Like so many other federal agencies, the National Institutes of Health (NIH) has struggled under the Bush Administration, and today, it needs to be revitalized. Not long ago, I wrote about what we can expect for the FDA when president-elect Obama comes to office; now I’d like to turn the NIH. But to understand the agency’s future, one needs to recognize its recent past.
The Bush Years: Starving the Beast
From 1998 to 2003, the NIH enjoyed a golden age. Over that span, the agency’s budget doubled to $ $27 billion, an increase that Harvard University president Drew Faust has called a "transformative force for biomedical research.” But since 2003, NIH funding has remained essentially flat and, when adjusted for inflation, it has actually declined.
This has caused concern within the medical research community While 10 percent of the agency’s budget funds in-house research, a whopping 85 percent supports biological and medical research at universities and medical centers.

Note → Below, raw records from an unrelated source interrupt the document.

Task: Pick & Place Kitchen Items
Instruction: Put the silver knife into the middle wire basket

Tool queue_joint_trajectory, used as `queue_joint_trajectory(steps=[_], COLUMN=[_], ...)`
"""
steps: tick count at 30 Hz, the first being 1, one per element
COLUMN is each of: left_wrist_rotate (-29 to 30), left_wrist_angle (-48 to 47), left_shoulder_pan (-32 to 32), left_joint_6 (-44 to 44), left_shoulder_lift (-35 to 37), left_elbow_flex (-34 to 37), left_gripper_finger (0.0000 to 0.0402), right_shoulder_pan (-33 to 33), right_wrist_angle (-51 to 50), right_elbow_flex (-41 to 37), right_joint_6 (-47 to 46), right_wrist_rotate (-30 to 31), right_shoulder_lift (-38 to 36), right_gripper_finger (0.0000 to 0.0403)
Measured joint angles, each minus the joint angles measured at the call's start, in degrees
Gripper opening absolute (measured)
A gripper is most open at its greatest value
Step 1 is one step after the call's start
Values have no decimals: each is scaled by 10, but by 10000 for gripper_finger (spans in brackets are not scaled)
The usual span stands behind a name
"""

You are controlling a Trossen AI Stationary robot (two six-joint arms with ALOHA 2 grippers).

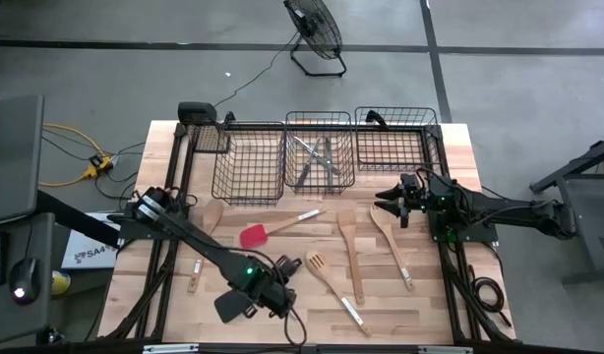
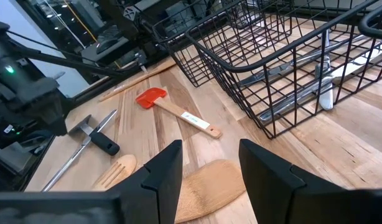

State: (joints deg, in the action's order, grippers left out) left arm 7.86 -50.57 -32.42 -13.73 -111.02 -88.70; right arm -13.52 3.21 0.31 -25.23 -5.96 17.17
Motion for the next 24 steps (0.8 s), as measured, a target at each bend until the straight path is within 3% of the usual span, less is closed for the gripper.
queue_joint_trajectory(steps=[6, 24], left_wrist_rotate=[-26, -45], left_wrist_angle=[34, 120], left_shoulder_pan=[1, 2], left_joint_6=[0, -15], left_shoulder_lift=[0, -8], left_elbow_flex=[34, 86], left_gripper_finger=[199, 200], right_shoulder_pan=[0, 0], right_wrist_angle=[0, 0], right_elbow_flex=[0, 0], right_joint_6=[0, 0], right_wrist_rotate=[0, 0], right_shoulder_lift=[0, 0], right_gripper_finger=[151, 151])
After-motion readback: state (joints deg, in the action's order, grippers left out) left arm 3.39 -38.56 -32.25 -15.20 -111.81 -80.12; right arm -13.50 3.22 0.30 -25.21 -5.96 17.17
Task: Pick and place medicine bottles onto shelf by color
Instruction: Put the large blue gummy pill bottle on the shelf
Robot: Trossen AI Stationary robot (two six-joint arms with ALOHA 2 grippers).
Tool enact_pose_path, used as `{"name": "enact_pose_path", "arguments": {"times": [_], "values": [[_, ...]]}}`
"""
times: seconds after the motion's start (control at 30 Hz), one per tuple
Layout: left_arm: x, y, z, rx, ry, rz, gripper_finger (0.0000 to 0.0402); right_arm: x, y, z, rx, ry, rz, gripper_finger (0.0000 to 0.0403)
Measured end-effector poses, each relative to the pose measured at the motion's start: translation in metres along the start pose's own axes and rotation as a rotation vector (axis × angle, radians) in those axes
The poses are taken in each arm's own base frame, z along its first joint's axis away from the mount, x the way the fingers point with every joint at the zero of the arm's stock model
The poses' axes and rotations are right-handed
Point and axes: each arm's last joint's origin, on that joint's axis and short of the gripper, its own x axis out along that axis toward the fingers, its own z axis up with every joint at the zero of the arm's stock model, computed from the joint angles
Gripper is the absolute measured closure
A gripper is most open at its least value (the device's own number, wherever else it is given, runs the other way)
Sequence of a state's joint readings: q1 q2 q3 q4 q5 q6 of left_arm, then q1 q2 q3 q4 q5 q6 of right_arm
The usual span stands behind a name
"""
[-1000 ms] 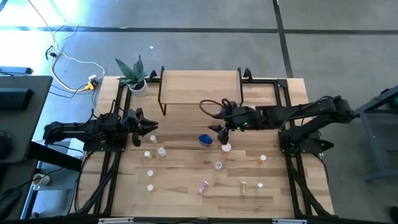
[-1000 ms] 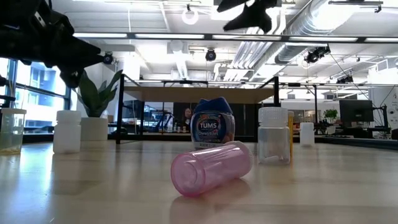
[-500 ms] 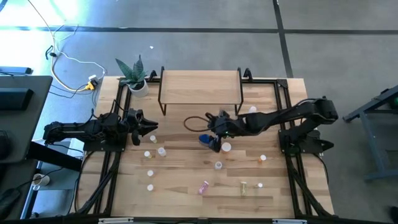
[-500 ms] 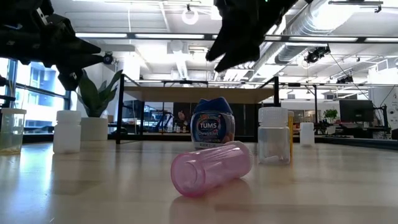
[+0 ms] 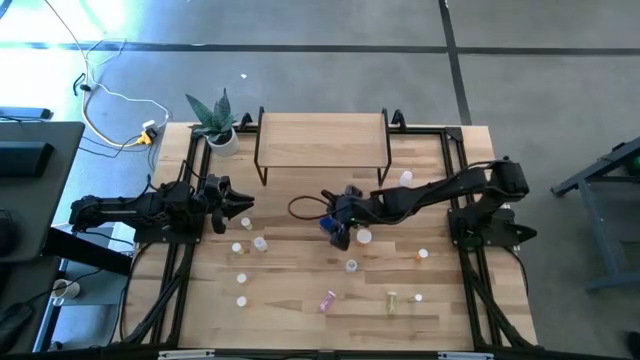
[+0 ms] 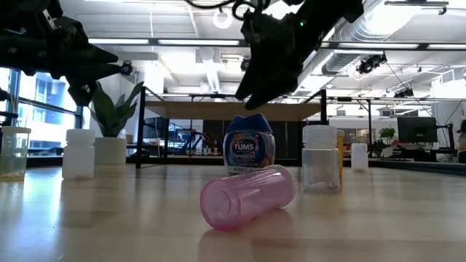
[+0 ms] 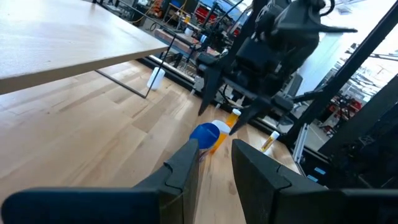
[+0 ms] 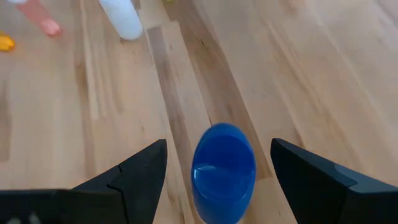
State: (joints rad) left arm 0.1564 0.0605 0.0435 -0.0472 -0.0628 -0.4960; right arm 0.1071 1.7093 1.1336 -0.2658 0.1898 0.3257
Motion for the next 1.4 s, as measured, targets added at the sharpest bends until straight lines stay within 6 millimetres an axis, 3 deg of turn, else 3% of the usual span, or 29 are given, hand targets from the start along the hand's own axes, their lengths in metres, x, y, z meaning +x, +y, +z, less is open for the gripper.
{"name": "enact_pose_path", "arguments": {"times": [0.43, 0.77, 0.97, 1.2, 1.4], "values": [[0.0, 0.0, 0.0, 0.001, 0.001, 0.0, 0.0314, 0.028, 0.0, -0.016, 0.026, 0.088, -0.031, 0.013], [0.0, 0.0, -0.001, 0.002, 0.008, 0.004, 0.0314, 0.028, 0.0, -0.016, 0.072, 0.094, -0.018, 0.0238], [0.0, 0.0, -0.001, 0.002, 0.008, 0.004, 0.0314, 0.028, 0.0, -0.016, 0.091, 0.094, -0.018, 0.0244], [0.0, 0.0, -0.001, 0.002, 0.014, -0.009, 0.0314, 0.016, 0.0, -0.01, 0.121, 0.073, 0.014, 0.0242], [0.0, 0.0, -0.001, 0.001, 0.023, -0.025, 0.0314, -0.004, -0.001, 0.016, 0.112, 0.051, 0.013, 0.024]]}}
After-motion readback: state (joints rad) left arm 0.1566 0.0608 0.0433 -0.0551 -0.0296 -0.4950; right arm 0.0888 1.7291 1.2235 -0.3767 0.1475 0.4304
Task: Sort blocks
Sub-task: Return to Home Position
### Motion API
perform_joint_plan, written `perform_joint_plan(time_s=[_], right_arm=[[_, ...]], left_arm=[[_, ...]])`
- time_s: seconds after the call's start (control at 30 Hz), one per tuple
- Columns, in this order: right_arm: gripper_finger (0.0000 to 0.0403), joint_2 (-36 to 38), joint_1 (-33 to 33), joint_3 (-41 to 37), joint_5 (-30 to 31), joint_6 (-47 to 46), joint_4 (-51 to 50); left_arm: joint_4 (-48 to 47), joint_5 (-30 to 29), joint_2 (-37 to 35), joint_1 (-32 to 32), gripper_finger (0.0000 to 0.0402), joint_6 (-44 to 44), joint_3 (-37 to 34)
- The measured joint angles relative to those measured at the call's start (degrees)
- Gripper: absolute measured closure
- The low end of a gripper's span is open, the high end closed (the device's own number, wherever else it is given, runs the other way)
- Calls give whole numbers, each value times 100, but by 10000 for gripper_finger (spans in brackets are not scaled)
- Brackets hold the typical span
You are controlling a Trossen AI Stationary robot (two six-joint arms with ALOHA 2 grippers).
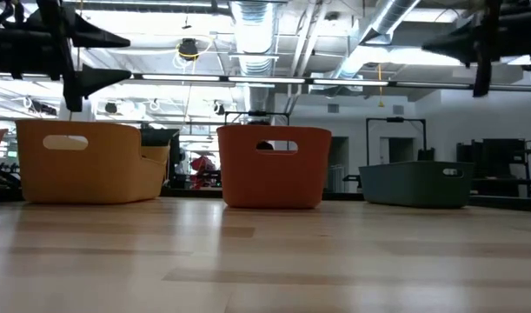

When the NIH has less money, it has less money to give—and more researchers on the cusp of biomedical breakthroughs miss out on the funding they need.
Last year, the Group of Concerned Universities and Research Institutions (GCURI)—an association of seven top-tier universities including Harvard, Duke, Johns Hopkins, and Brown—issued a report arguing that reduced funding for NIH means “slowing the pace of medical advances, risking the future health of Americans, discouraging [the country’s] best and brightest researchers, and threatening America's global leadership in biomedical research.”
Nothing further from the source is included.